Tread not into my spaces, said the Owl,

And I’ve green lands where the kine graze, and yield

The riches of prudence. ’gainst death there’s the shield

Although burdened with sin and age you might growl

And curse that, you but carry a grudging bowl.

But under drippy shade of the moon is concealed

The joy of time; it can to you be revealed

Should in my hoot flawlessly mingle your howl.

 

My great name is Athene Noctua and keep

Through the long interminable night the sense

Of the nocturnal and the infinite;

Hid from the mortal eye in the dark and deep

Hole of the banyan I live, and know whence

Comes wisdom, streams the inexhaustible light!

 

 

RY Deshpande

10 May 2009



Athene Noctua—the owl nesting on the banyan tree facing the Matrimandir

—Photo by Paulette


Paulette writes to me:

In the West the owls occupy a special place because the Athene noctua was sacred to Pallas Athena, the goddess of wisdom, whom Sri Aurobindo also celebrates; they are seen as symbols of wisdom in many fairy tales as well.
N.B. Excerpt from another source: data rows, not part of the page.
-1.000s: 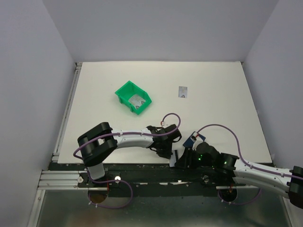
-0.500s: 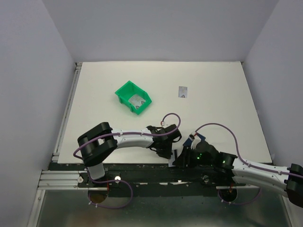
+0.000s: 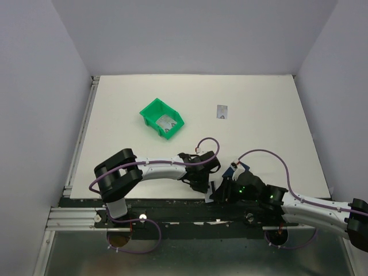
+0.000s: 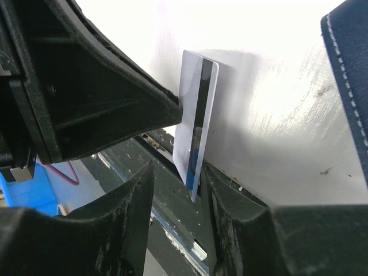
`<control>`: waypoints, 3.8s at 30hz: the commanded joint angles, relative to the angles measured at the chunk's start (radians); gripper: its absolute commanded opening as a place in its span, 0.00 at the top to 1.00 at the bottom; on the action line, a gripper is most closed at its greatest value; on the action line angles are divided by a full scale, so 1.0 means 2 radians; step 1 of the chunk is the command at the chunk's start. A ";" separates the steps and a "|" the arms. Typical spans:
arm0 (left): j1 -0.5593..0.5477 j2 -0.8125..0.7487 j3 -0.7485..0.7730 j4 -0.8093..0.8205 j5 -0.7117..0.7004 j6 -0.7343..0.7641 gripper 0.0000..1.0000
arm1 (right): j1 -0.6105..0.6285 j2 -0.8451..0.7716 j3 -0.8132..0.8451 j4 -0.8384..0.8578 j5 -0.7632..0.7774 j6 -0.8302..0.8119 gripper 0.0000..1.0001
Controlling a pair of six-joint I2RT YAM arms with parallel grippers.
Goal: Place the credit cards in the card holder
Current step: Pick up the credit card at the corner of the board, then insert the credit card into the card holder.
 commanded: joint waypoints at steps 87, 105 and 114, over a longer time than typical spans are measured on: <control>0.091 0.090 0.267 -0.061 0.006 0.208 0.73 | -0.023 -0.095 0.219 -0.624 0.333 0.250 1.00; 0.096 0.134 0.282 -0.057 0.029 0.207 0.73 | -0.214 -0.023 0.210 -0.404 0.179 -0.020 1.00; 0.096 0.162 0.287 -0.057 0.043 0.205 0.73 | -0.222 -0.026 0.186 -0.361 0.139 -0.028 1.00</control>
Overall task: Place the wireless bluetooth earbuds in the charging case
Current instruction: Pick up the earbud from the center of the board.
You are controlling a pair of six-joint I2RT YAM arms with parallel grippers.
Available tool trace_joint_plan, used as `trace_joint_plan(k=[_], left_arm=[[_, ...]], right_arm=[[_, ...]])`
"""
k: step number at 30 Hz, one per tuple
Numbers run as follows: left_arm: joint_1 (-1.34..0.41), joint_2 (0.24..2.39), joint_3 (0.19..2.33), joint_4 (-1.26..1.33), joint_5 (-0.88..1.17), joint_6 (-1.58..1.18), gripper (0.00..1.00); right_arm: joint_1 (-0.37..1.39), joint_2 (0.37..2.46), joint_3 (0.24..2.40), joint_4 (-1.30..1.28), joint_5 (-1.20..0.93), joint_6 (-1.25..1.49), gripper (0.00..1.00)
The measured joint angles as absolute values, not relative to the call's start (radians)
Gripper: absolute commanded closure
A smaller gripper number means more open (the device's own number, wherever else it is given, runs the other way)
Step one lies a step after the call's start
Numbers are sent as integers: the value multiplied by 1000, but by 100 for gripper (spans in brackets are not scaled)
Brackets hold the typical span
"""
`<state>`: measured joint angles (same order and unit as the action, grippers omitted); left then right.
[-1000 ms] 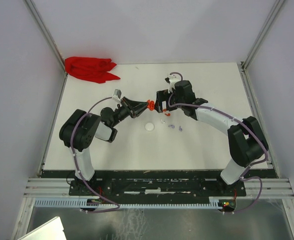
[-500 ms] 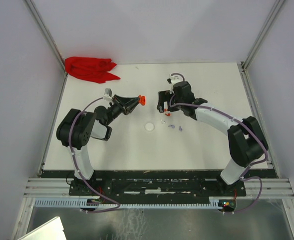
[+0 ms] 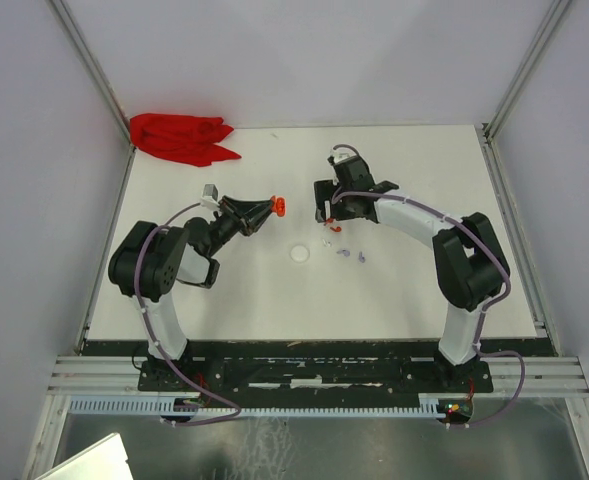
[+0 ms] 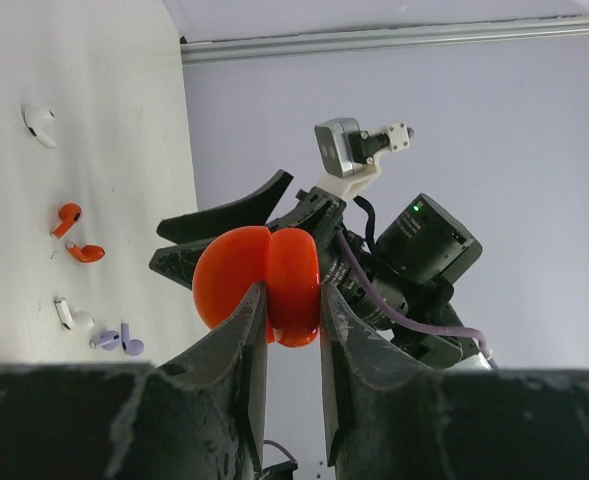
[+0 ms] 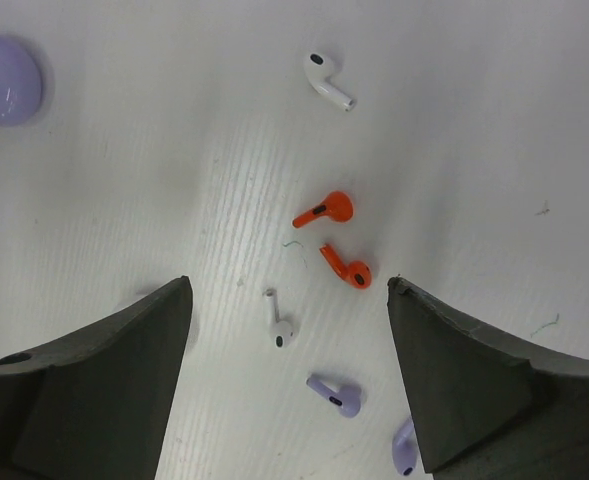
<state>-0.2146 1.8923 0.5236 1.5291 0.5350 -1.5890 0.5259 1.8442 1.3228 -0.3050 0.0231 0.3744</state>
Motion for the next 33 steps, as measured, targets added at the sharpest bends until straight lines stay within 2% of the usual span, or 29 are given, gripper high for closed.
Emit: trace_joint_plan(k=[9, 33], left_arm=[[-200, 1892, 516, 1529, 556, -1589, 97], [-161, 1886, 505, 1529, 579, -1590, 97]], right_arm=[[526, 2003, 1497, -388, -4, 427, 15], [521, 2101, 1528, -423, -27, 477, 16]])
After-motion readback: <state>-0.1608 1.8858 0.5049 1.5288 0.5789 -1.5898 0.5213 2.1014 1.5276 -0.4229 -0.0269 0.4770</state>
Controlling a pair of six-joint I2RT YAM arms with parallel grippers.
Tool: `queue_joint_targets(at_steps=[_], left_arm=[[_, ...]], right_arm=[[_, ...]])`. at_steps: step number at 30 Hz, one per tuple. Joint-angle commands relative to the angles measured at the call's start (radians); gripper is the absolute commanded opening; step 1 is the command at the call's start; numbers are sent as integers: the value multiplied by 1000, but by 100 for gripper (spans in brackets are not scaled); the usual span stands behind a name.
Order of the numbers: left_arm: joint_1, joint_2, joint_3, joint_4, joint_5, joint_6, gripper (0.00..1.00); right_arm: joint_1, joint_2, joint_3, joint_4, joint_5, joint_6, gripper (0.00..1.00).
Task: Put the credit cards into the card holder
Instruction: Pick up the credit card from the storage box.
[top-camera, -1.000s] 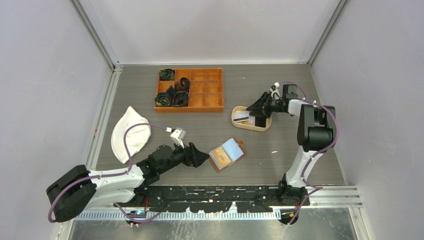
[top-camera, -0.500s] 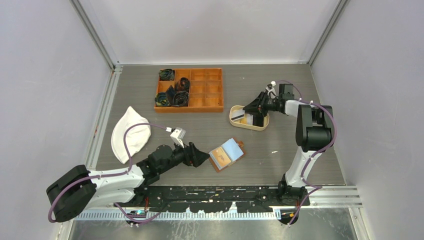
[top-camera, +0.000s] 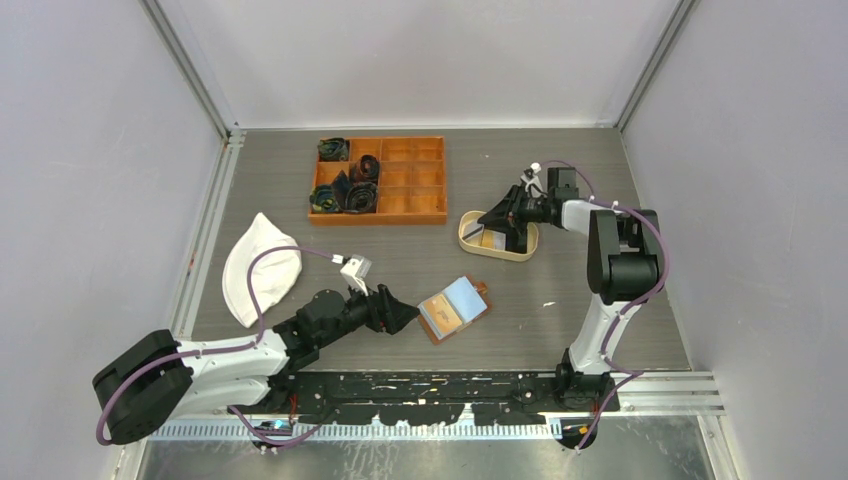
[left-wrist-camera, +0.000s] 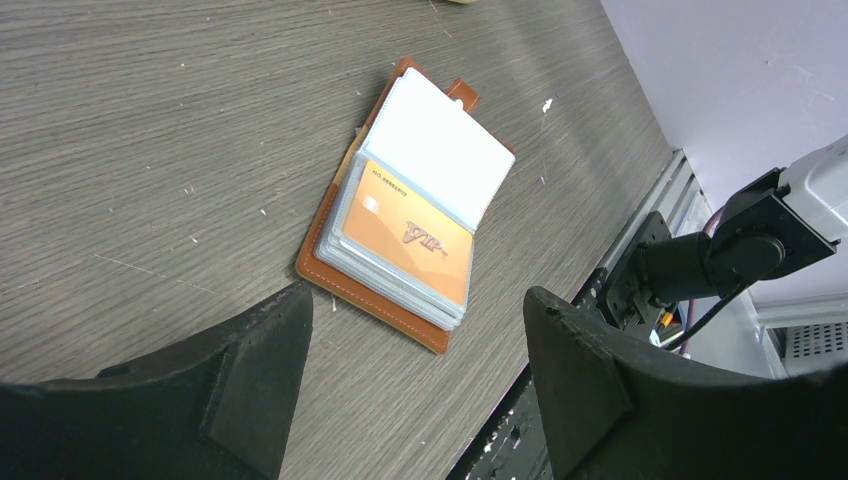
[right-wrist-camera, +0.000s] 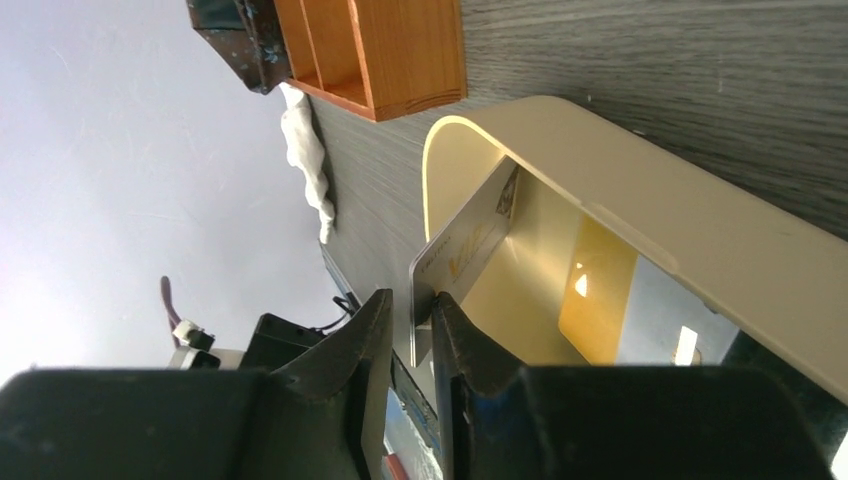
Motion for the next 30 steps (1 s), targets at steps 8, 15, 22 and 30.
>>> queue_joint_targets(at_steps=[8, 15, 22, 30], left_arm=[[4, -17, 28, 48, 1, 3, 77], [4, -9, 29, 52, 5, 2, 77], [4, -17, 30, 42, 2, 3, 77], [5, -48, 29, 13, -1, 6, 77]], right_arm=[[7, -15, 96, -223, 143, -191, 32], [65, 66, 129, -250, 131, -201, 32], [83, 71, 145, -270, 200, -220, 28], [47, 12, 140, -298, 193, -258, 3]])
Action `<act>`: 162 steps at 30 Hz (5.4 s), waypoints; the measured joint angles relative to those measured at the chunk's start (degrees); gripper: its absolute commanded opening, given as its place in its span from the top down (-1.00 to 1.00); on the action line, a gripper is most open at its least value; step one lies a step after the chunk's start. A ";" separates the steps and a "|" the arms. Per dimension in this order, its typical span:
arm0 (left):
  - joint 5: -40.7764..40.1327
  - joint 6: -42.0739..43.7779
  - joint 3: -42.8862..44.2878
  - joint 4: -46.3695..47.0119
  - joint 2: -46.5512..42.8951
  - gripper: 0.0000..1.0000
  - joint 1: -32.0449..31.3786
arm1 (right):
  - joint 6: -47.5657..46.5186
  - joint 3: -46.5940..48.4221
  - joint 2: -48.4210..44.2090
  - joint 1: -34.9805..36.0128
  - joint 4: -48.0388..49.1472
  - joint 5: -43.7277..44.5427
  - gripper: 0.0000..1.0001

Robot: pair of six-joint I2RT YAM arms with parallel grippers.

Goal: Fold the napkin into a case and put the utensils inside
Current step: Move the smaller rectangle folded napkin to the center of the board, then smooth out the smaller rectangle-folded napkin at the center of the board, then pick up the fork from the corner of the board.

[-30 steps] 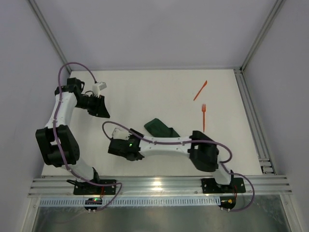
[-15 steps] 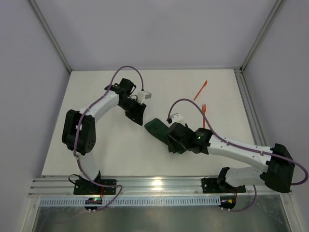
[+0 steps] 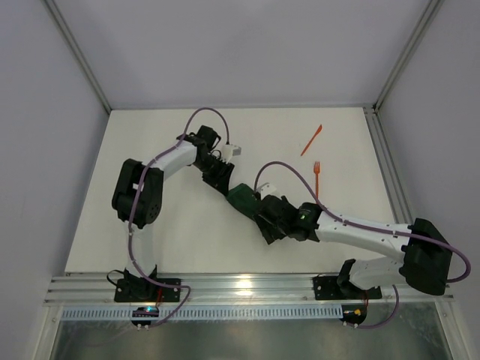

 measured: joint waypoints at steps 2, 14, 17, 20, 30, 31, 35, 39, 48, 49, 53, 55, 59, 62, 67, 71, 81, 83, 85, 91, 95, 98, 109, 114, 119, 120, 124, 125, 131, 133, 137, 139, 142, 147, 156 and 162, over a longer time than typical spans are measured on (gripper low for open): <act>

The owl is an ambivalent symbol, with divergent and even clashing interpretations according to culture and epoch. This phenomenon corresponds to the ‘collective unconscious’ (the repository of legends, epics, myths, fairy tales, etc as recorded by Jung, and which the Mother and Sri Aurobindo also point out, in their own language) that, the closer it comes to the present age, the more gets diversified according to the countries and regions, although at the origin everything is clubbed together.

 

I have taken several pictures of the Athene noctua owl nesting on the banyan tree and displayed them along with the many pictures of Matrimandir I took, for the official exhibition I put up to celebrate the 40th Anniversary of Auroville. But in fact, my previous exhibition on Matrimandir, The Mother’s Shrine and its Inhabitants was dedicated to squirrels, drongos, crows, minas—plus the owl and parrot nesting on the banyan tree, next to each other!

 

One evening, while I was washing dishes, an owl entered from the back terrace and stood on the top shelves of the kitchen, silently watching me… What a darshan! I was transfixed, feeling at the presence of a sacred being… After a while the owl left, as silent as it had come…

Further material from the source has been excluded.